We compute examples designed to indicate how the firm optimally smooths production while keeping inventories close to sales.

To introduce components of the model, let

$S_{t}$ be sales at time $t$
$Q_{t}$ be production at time $t$
$I_{t}$ be inventories at the beginning of time $t$
$β \in (0, 1)$ be a discount factor
$c (Q_{t}) = c_{1} Q_{t} + c_{2} Q_{t}^{2}$ , be a cost of production function, where $c_{1} > 0, c_{2} > 0$ , be an inventory cost function
$d (I_{t}, S_{t}) = d_{1} I_{t} + d_{2} (S_{t} - I_{t})^{2}$ , where $d_{1} > 0, d_{2} > 0$ , be a cost-of-holding-inventories function, consisting of two components:
- a cost $d_{1} I_{t}$ of carrying inventories, and
- a cost $d_{2} (S_{t} - I_{t})^{2}$ of having inventories deviate from sales
$p_{t} = a_{0} - a_{1} S_{t} + v_{t}$ be an inverse demand function for a firm’s product, where $a_{0} > 0, a_{1} > 0$ and $v_{t}$ is a demand shock at time $t$
$π_t = p_{t} S_{t} - c (Q_{t}) - d (I_{t}, S_{t})$ be the firm’s profits at time $t$
$\sum_{t = 0}^{\infty} β^{t} π_{t}$ be the present value of the firm’s profits at time $0$
$I_{t + 1} = I_{t} + Q_{t} - S_{t}$ be the law of motion of inventories
$z_{t + 1} = A_{22} z_{t} + C_{2} ϵ_{t + 1}$ be a law of motion for an exogenous state vector $z_{t}$ that contains time $t$ information useful for predicting the demand shock $v_{t}$
$v_{t} = G z_{t}$ link the demand shock to the information set $z_{t}$
the constant $1$ be the first component of $z_{t}$

To map our problem into a linear-quadratic discounted dynamic programming problem (also known as an optimal linear regulator), we define the state vector at time $t$ as

x_{t} = [\begin{matrix} I_{t} \\ z_{t} \end{matrix}]

and the control vector as

u_{t} = [\begin{matrix} Q_{t} \\ S_{t} \end{matrix}]

The law of motion for the state vector $x_{t}$ is evidently

\begin{array}{r} \begin{matrix} [\begin{array}{c} I_{t + 1} \\ z_{t} \end{array}] = [\begin{array}{cc} 1 & 0 \\ 0 & A_{22} \end{array}] [\begin{array}{c} I_{t} \\ z_{t} \end{array}] + [\begin{array}{c} 1 & - 1 \\ 0 & 0 \end{array}] [\begin{array}{c} Q_{t} \\ S_{t} \end{array}] + [\begin{array}{c} 0 \\ C_{2} \end{array}] ϵ_{t + 1} \end{matrix} \end{array}

x_{t + 1} = A x_{t} + B u_{t} + C ϵ_{t + 1}

(At this point, we ask that you please forgive us for using $Q_{t}$ to be the firm’s production at time $t$ , while below we use $Q$ as the matrix in the quadratic form $u_{t}^{'} Q u_{t}$ that appears in the firm’s one-period profit function)

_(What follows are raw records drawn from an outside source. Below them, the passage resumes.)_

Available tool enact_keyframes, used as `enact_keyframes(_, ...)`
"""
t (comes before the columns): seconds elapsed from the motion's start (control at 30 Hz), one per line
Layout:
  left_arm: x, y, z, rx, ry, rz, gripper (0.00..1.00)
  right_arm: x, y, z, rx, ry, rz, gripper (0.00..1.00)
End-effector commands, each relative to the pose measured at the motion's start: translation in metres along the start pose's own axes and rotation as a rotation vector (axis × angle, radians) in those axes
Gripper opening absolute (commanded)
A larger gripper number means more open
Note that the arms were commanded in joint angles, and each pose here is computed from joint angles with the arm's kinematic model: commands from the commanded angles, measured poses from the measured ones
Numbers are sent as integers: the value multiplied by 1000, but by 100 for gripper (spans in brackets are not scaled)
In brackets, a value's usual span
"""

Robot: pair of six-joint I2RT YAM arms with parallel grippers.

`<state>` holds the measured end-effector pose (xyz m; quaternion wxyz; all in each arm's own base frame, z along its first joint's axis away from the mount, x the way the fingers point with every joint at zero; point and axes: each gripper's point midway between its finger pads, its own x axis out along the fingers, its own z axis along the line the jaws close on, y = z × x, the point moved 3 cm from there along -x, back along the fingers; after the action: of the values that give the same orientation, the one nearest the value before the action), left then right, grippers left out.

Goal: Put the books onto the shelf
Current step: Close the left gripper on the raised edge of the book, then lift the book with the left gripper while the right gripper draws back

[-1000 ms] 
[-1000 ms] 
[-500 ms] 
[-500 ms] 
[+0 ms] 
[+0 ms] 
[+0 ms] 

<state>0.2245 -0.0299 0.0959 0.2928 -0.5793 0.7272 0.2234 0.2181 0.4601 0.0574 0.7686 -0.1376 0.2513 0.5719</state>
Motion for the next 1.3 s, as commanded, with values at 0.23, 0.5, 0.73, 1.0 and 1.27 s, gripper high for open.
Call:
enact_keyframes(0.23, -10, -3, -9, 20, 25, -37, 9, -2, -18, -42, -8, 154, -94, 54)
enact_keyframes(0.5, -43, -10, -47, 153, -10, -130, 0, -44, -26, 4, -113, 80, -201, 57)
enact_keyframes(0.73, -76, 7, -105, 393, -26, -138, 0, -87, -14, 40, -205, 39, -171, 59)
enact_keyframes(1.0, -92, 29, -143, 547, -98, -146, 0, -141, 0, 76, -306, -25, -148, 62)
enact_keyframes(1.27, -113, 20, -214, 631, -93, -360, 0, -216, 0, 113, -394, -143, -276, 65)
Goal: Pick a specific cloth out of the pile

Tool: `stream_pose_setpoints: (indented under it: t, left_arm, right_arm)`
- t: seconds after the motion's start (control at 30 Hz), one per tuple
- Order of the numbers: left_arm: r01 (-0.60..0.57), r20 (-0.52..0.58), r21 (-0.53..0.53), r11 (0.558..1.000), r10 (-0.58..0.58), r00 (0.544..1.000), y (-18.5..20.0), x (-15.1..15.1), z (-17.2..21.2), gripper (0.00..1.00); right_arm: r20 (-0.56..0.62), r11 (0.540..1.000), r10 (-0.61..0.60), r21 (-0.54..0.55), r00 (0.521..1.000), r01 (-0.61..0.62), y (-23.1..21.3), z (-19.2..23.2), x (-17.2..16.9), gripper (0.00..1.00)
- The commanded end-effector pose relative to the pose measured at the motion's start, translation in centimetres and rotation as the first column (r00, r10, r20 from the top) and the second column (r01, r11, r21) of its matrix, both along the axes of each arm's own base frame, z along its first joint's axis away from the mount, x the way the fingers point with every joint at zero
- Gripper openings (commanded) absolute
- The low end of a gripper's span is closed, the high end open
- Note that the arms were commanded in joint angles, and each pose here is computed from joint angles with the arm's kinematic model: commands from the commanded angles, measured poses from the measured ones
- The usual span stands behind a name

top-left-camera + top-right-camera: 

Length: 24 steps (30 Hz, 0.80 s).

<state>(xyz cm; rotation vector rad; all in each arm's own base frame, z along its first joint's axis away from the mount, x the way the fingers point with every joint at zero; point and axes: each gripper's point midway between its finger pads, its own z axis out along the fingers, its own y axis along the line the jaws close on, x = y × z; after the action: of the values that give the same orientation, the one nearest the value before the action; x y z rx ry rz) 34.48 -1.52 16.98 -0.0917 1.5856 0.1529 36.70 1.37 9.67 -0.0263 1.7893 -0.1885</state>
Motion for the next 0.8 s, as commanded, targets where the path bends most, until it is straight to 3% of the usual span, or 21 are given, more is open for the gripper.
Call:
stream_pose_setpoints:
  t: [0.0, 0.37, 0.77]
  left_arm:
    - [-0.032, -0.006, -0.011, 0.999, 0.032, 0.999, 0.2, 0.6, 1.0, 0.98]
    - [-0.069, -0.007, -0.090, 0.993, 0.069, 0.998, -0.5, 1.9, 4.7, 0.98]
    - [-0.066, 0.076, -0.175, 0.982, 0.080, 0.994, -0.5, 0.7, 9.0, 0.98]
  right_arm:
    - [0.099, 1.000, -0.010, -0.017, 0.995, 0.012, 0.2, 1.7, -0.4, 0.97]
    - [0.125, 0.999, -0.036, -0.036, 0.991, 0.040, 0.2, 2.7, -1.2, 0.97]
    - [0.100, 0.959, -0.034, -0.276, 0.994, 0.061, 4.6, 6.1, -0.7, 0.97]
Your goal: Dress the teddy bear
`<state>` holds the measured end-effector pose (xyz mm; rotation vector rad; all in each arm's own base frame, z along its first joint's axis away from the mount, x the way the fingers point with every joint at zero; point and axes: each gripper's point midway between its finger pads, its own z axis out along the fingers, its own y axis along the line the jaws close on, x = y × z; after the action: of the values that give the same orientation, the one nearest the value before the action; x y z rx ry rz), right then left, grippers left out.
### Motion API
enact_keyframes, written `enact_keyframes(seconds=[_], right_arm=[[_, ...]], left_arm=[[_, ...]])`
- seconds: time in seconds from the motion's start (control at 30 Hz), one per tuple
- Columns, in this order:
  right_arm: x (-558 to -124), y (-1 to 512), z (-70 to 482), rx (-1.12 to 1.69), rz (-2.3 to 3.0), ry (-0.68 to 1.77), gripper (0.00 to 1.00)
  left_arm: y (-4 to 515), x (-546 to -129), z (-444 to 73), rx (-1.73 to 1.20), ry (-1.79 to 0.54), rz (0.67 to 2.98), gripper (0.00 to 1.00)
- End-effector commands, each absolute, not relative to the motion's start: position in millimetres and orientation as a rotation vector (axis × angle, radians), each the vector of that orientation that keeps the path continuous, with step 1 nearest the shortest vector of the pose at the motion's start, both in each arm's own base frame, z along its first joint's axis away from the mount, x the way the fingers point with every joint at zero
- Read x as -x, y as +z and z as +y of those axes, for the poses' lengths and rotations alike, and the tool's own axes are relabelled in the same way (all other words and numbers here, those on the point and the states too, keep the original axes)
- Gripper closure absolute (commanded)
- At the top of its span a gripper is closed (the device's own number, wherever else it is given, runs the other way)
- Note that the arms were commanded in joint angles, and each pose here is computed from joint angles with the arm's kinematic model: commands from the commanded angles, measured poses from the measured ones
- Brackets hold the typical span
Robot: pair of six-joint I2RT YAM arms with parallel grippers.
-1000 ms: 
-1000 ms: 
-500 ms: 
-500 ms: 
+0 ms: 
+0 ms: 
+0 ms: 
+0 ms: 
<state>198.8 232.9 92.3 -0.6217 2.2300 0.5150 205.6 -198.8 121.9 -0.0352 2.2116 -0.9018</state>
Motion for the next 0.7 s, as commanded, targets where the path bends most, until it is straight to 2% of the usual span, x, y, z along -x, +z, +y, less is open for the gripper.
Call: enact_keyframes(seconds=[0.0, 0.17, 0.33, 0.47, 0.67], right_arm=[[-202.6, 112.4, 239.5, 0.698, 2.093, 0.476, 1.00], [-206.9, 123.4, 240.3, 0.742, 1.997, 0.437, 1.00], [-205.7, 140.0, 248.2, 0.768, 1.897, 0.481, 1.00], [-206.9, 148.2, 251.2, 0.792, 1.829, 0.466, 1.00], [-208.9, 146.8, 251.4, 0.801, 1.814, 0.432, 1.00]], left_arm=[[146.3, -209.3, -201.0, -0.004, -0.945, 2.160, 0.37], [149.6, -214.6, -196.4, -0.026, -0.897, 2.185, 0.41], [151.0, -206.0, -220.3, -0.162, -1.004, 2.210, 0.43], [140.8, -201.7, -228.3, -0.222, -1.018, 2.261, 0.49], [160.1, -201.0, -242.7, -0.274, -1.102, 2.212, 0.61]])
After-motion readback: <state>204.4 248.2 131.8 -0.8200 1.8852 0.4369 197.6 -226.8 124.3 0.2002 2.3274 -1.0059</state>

We can express the firm’s profit as a function of states and controls as

π_{t} = - (x_{t}^{'} R x_{t} + u_{t}^{'} Q u_{t} + 2 u_{t}^{'} N x_{t})

To form the matrices $R, Q, N$ in an LQ dynamic programming problem, we note that the firm’s profits at time $t$ function can be expressed

\begin{array}{r} \begin{aligned} π_{t} = & p_{t} S_{t} - c (Q_{t}) - d (I_{t}, S_{t}) \\ = & (a_{0} - a_{1} S_{t} + v_{t}) S_{t} - c_{1} Q_{t} - c_{2} Q_{t}^{2} - d_{1} I_{t} - d_{2} {(S_{t} - I_{t})}^{2} \\ = & a_{0} S_{t} - a_{1} S_{t}^{2} + G z_{t} S_{t} - c_{1} Q_{t} - c_{2} Q_{t}^{2} - d_{1} I_{t} - d_{2} S_{t}^{2} - d_{2} I_{t}^{2} + 2 d_{2} S_{t} I_{t} \\ = & - (\underset{x_{t}^{'} R x_{t}}{\underset{⏟}{d_{1} I_{t} + d_{2} I_{t}^{2}}} \underset{u_{t}^{'} Q u_{t}}{\underset{⏟}{+ a_{1} S_{t}^{2} + d_{2} S_{t}^{2} + c_{2} Q_{t}^{2}}} \underset{2 u_{t}^{'} N x_{t}}{\underset{⏟}{- a_{0} S_{t} - G z_{t} S_{t} + c_{1} Q_{t} - 2 d_{2} S_{t} I_{t}}}) \\ = & - ([\begin{array}{cc} I_{t} & z_{t}^{'} \end{array}] \underset{\equiv R}{\underset{⏟}{[\begin{array}{cc} d_{2} & \frac{d_{1}}{2} S_{c} \\ \frac{d_{1}}{2} S_{c}^{'} & 0 \end{array}]}} [\begin{array}{c} I_{t} \\ z_{t} \end{array}] + [\begin{array}{cc} Q_{t} & S_{t} \end{array}] \underset{\equiv Q}{\underset{⏟}{[\begin{array}{cc} c_{2} & 0 \\ 0 & a_{1} + d_{2} \end{array}]}} [\begin{array}{c} Q_{t} \\ S_{t} \end{array}] + 2 [\begin{array}{cc} Q_{t} & S_{t} \end{array}] \underset{\equiv N}{\underset{⏟}{[\begin{array}{cc} 0 & \frac{c_{1}}{2} S_{c} \\ - d_{2} & - \frac{a_{0}}{2} S_{c} - \frac{G}{2} \end{array}]}} [\begin{array}{c} I_{t} \\ z_{t} \end{array}]) \end{aligned} \end{array}

where $S_{c} = [1, 0]$ .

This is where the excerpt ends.